I’m writing a custom renderer for Quest 2, I currently have 2 working solutions:
A) Using Graphics.RenderMeshInstanced
- For each unique mesh call RenderMeshInstanced once
- Custom per instance data provided in shader with StructuredBuffer
→ 1 Drawcall per unique mesh
→ 1 command submit to GPU per unique mesh
→ CPU performance is decent, GPU performance is great
B) Using Graphics.DrawMeshIndirect
- Combine all unique meshes into big atlas mesh (editor time)
- Create IndirectDrawIndexedArgs for each unique mesh
- Call Graphics.RenderMeshIndirect once with buffer of IndirectDrawIndexedArgs
- Custom per instance data provided in shader with StructuredBuffer or cbuffer (tried both)
→ 1 command submit to GPU for ALL meshes
→ on Vulkan this should be MDI (Multi-Draw-Indirect)? however it seems to not be entirely it?, in renderDoc I see 1 drawCommand with sub-commands for each unique mesh.
→ CPU performance is amazing, GPU performance is bad.

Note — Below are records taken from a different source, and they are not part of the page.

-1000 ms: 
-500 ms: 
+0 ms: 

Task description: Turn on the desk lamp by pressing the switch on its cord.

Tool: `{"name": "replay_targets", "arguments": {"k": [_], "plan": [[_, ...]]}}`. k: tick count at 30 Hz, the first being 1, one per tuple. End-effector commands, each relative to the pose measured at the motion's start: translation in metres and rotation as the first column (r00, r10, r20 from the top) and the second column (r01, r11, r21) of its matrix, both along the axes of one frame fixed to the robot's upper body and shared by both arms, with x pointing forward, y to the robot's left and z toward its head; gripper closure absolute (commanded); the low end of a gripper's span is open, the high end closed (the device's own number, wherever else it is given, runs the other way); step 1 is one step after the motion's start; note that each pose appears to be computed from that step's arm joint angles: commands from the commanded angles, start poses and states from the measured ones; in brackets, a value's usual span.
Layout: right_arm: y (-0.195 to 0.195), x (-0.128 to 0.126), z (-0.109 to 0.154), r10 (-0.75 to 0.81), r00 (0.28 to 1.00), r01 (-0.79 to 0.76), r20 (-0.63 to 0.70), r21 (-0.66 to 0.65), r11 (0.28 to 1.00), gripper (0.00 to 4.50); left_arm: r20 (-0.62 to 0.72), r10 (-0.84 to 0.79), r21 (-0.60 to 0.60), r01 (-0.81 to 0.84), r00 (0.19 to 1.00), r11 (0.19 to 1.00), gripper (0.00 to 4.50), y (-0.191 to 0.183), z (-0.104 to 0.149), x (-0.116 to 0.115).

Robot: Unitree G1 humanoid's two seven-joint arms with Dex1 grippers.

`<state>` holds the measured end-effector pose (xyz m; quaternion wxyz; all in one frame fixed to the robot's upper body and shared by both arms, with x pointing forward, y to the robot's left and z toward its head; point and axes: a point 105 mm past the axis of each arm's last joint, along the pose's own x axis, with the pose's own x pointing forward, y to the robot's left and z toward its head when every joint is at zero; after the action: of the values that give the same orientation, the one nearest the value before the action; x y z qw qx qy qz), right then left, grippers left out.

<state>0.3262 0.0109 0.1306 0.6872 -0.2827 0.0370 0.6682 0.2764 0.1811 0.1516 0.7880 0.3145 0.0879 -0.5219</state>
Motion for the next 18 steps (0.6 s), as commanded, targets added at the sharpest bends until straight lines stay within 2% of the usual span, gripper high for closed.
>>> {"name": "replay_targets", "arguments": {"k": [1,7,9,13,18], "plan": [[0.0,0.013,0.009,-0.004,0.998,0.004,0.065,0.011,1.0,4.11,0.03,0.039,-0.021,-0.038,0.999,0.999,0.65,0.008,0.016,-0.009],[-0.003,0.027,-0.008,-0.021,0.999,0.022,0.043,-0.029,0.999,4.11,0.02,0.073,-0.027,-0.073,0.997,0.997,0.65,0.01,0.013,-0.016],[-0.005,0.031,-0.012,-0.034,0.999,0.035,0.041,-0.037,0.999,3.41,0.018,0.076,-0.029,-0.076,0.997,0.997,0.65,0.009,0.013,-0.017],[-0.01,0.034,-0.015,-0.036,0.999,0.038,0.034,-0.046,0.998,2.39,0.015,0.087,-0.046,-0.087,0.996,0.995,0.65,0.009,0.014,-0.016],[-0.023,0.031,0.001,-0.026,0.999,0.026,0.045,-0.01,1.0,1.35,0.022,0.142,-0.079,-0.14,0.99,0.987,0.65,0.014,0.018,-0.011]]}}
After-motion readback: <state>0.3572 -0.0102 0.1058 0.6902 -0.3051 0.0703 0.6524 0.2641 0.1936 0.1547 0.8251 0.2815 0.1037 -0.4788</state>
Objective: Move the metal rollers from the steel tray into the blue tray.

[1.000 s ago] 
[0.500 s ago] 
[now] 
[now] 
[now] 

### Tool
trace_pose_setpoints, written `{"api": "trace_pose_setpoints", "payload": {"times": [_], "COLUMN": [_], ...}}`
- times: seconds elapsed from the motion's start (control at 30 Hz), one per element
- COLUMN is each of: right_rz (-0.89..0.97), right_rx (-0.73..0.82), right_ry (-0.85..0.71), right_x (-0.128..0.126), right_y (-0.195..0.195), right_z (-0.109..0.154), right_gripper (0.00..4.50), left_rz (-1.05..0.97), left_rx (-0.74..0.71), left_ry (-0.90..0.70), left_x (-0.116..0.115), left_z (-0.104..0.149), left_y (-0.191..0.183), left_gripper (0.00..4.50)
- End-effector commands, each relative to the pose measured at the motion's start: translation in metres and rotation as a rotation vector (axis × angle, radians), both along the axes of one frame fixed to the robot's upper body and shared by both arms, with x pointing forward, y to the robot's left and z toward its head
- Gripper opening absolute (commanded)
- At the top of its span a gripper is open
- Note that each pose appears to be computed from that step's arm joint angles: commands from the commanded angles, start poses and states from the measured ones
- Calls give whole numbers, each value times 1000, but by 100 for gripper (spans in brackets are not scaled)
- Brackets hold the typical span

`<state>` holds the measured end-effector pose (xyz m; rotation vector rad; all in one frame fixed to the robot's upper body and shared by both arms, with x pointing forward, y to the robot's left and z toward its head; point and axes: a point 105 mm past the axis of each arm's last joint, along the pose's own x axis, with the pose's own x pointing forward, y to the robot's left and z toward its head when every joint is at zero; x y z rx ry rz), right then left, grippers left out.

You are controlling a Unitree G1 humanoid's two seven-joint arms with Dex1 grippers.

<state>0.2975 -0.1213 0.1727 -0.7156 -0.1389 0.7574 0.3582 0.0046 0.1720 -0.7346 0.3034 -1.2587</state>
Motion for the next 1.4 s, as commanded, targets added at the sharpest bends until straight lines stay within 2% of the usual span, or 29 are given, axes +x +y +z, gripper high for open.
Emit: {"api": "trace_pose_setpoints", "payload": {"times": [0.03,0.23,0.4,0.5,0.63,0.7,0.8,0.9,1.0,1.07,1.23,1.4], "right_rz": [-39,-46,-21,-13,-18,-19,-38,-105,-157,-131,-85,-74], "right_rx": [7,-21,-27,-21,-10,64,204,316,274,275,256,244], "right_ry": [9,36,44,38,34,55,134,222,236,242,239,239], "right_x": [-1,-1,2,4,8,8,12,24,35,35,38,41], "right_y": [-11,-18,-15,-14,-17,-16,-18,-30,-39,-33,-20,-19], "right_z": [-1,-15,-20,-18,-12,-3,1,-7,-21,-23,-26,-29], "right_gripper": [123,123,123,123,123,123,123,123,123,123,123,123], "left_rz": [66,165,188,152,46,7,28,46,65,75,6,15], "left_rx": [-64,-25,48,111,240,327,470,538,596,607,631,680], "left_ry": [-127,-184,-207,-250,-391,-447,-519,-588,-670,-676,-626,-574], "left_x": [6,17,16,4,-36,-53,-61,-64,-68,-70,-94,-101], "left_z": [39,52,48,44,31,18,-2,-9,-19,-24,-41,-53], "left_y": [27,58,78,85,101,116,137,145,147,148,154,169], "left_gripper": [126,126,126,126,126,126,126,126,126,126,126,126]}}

Quest 2 results (Vulkan) for a scene with ~200 drawcalls & ~50k vertices:
- Solution A is MUCH faster on the GPU, but slower on the CPU
- In renderDoc the amount of drawcalls is the same
- For A there is a bind for vertex buffer & index buffer every drawcall, for B it’s once in the first drawcall (atlas mesh gets bound)
- The buffers are different for A (Instanced) & B (Indirect), A seems to be using buffers in the ScratchBuffer Page.
Questions:
- What’s the ScratchBufferPage? How to use it? When to use it?
- Why is the Indirect draw so much slower? Is this entirely because of the buffer layout?
- Why does B call vkCmdBindDescriptorSets for EACH sub-command, it always binds the exact same data…?
Note:
I have also tried the BRG (Batch Render Group API), in terms of performance it’s almost the same as solution B, because of some added complexities & similar performance I did not pursue that path. BRG seems to be an easier abstraction for MDI (correct me if I’m wrong).